Data excerpt

%%

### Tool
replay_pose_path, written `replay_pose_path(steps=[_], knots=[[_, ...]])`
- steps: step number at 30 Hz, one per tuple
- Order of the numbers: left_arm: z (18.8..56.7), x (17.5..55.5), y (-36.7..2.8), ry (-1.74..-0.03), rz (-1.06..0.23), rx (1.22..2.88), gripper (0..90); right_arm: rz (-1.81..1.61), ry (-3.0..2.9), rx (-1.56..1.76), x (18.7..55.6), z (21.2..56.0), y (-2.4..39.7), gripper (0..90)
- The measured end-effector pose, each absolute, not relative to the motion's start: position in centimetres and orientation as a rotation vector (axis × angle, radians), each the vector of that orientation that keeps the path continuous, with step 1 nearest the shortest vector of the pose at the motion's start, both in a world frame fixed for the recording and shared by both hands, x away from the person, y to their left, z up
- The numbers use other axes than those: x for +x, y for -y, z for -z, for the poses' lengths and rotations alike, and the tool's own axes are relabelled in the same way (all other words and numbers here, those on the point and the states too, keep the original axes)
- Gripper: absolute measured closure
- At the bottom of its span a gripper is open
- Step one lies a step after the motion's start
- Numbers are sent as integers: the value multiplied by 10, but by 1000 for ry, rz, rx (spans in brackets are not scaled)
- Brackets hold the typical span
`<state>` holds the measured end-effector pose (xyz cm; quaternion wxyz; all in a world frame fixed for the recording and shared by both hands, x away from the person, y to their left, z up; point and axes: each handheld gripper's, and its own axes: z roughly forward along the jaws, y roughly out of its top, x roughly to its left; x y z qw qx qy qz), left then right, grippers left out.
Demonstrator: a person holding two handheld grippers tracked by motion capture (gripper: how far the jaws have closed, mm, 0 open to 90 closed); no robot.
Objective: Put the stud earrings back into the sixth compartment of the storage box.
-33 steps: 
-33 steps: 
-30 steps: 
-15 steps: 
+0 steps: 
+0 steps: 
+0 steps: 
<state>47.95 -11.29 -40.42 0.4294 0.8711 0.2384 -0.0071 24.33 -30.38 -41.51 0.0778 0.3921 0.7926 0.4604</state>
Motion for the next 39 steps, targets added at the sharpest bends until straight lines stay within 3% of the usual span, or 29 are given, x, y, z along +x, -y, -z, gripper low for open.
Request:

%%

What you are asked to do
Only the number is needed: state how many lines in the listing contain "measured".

Output of the task
3